We don't get nearly the kind of Revenue as a percent of GDP as many European nations do. In fact, we're pretty much historically capped at about 19%.
Here's that chart:
You may note the drop at the end of the chart here. Huge recessions will do that for ya, as will massive increases in government spending, and huge regulatory turn-over that is starting to seriously harm our economic success.

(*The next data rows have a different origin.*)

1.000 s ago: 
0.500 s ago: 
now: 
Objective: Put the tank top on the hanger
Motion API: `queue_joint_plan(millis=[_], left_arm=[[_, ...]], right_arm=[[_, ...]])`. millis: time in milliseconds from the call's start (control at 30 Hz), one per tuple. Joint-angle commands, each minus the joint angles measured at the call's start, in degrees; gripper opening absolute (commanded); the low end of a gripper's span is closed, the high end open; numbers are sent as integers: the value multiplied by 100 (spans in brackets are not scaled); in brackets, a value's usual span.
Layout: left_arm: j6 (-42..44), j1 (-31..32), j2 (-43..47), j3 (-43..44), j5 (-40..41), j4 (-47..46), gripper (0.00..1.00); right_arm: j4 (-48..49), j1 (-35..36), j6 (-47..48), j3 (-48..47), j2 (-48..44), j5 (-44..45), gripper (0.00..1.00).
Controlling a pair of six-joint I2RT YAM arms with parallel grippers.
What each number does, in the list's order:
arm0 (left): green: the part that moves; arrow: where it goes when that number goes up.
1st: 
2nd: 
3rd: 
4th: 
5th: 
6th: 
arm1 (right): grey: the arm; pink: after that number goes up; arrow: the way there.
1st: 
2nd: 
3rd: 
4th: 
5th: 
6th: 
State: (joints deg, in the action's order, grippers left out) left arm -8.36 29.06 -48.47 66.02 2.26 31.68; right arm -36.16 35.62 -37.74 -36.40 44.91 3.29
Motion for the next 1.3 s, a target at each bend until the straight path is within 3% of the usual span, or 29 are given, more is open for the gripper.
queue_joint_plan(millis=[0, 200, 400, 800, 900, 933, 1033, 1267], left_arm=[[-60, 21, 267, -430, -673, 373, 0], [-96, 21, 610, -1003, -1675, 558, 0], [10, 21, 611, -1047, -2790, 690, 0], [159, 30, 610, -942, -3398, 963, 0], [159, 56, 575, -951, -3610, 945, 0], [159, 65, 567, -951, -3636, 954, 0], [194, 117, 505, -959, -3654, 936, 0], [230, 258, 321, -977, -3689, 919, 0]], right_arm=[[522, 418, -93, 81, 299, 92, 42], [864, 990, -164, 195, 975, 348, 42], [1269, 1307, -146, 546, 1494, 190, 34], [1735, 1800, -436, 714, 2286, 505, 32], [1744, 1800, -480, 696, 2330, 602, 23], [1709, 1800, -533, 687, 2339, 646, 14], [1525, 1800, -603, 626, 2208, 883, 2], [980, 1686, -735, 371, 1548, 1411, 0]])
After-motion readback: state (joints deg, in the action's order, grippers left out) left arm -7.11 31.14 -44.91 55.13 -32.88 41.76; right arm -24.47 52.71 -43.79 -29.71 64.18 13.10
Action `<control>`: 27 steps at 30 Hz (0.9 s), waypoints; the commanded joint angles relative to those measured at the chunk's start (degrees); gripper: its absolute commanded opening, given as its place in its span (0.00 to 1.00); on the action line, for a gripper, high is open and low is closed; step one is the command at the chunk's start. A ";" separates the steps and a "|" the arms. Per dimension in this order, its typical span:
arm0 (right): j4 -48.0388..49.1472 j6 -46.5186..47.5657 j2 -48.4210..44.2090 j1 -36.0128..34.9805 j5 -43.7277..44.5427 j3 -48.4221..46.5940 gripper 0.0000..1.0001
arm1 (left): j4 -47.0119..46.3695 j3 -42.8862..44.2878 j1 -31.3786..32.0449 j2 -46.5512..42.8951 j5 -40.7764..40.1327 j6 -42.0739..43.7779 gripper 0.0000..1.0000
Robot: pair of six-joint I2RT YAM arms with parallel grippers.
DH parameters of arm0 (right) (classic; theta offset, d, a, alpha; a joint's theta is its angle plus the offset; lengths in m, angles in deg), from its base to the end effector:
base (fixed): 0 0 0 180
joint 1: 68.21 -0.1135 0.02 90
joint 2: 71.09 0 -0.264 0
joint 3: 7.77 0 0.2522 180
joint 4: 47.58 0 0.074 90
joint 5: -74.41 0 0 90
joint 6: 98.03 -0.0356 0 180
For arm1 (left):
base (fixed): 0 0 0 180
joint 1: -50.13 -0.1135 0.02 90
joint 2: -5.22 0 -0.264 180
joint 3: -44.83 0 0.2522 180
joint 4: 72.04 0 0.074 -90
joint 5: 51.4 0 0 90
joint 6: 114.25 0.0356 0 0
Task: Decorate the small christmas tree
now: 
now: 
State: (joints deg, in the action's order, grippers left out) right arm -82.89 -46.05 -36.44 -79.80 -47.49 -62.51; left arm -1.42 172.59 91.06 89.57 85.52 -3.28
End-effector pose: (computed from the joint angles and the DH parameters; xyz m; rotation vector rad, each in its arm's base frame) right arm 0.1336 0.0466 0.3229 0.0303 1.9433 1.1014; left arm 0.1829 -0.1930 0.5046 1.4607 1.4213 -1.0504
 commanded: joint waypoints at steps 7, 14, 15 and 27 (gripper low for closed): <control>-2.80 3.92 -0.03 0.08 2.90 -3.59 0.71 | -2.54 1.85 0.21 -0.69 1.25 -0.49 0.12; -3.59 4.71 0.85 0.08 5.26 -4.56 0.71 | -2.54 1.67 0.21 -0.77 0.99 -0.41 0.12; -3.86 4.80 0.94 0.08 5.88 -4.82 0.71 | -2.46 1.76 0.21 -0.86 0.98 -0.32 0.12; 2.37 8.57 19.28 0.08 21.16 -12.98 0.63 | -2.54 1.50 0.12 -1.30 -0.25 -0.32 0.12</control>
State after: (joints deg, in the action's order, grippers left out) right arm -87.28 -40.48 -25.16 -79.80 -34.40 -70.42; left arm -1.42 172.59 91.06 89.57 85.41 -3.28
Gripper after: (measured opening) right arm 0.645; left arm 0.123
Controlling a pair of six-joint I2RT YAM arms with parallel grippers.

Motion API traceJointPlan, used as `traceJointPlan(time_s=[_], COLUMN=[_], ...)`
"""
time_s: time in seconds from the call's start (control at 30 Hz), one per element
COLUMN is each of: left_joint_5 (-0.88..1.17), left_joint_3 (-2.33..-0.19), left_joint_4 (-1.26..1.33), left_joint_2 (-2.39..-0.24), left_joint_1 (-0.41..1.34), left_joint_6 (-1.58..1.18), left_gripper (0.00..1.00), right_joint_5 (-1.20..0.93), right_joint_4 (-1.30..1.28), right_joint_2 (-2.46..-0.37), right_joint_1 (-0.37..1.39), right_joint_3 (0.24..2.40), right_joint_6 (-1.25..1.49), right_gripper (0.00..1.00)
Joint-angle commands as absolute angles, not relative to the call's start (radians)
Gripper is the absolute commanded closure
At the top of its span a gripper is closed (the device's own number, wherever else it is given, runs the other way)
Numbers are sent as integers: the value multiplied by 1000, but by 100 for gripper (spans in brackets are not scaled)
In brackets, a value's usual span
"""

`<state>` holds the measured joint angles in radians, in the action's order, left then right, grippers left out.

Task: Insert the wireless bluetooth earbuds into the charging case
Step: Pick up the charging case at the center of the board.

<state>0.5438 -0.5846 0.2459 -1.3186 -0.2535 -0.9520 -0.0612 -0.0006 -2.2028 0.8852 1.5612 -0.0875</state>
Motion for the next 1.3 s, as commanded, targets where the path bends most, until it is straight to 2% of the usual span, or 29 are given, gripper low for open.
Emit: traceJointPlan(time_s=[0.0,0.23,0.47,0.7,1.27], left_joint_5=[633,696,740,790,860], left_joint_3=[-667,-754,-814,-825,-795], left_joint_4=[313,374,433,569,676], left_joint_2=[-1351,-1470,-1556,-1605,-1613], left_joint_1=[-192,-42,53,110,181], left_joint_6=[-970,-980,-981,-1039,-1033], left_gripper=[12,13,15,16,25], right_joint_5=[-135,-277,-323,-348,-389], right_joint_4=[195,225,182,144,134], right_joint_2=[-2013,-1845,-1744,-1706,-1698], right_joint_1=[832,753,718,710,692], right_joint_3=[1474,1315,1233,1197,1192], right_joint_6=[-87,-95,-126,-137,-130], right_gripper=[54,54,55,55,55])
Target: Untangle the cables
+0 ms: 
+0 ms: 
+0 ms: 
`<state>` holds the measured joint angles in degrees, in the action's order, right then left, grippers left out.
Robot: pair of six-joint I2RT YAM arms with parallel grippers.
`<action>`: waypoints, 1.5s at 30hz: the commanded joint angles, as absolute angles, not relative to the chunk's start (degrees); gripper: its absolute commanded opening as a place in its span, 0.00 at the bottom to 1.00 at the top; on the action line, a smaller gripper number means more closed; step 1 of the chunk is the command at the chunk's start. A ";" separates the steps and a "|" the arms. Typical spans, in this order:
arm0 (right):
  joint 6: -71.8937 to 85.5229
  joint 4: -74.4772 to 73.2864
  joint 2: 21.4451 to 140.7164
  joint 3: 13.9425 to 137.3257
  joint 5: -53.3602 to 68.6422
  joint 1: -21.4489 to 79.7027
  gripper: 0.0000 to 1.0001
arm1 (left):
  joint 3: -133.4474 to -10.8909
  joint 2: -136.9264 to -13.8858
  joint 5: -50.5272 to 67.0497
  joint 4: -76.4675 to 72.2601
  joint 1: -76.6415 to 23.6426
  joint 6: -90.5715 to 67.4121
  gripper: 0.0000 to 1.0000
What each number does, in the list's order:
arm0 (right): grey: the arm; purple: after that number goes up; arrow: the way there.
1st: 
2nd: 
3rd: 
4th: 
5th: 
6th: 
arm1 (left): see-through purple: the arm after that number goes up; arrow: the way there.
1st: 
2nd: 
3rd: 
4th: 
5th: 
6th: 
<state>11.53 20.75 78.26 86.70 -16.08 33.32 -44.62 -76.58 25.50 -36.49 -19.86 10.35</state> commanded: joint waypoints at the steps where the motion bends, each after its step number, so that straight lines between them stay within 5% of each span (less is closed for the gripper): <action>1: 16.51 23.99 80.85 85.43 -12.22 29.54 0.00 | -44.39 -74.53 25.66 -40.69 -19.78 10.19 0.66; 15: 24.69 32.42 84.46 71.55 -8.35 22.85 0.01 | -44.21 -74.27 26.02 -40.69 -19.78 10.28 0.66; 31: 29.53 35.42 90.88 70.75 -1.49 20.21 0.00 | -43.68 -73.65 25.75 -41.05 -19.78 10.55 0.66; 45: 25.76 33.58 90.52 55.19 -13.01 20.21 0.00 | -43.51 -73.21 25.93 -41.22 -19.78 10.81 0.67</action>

Honestly, I could go on with every single sentence in Michael Lind's piece. It's utter nonsense from beginning to end, largely built on ridiculous assumptions and ignorance of real history. He says not to worry about increases in entitlement spending as if it's ever been a linear problem. Just to take one example on entitlements, predictions for Medicare in 1966 were laughably wrong... From Reason Magazine way back in 1993:
"The cost of Medicare is a good place to begin. At its start, in 1966, Medicare cost $3 billion. The House Ways and Means Committee estimated that Medicare would cost only about $ 12 billion by 1990 (a figure that included an allowance for inflation). This was a supposedly "conservative" estimate. But in 1990 Medicare actually cost $107 billion."The real cost was 10 times greater than the predicted cost. And it's like this for virtually every government program because that's how the incentives and the process by which government operates works.
And this is really the big problem with these kinds of idiots.
There's utterly no comprehension of the fundamental lessons of economics, particularly of the public choice variety. There is no consideration what-so-ever that perhaps politicians have the incentive not to be very good about reining in spending, or being frugal with other people's money (that they get by force). There's no consideration that perhaps the predictions politicians make for the cost of their programs aren't all that accurate... and there's always the assumption that people don't change their behavior based on new conditions.
Want more revenue? Raise taxes!
Want more health care? Force people to buy insurance or force them to pay for a government-provided system via taxation!
Want more _____? Make someone pay for it!
...or they go to jail.
It honestly shocks me sometimes when I think about it how simple-minded you actually have to be to believe that forcing people to do what you want even works the way you intend it to... much less is a morally good thing to do.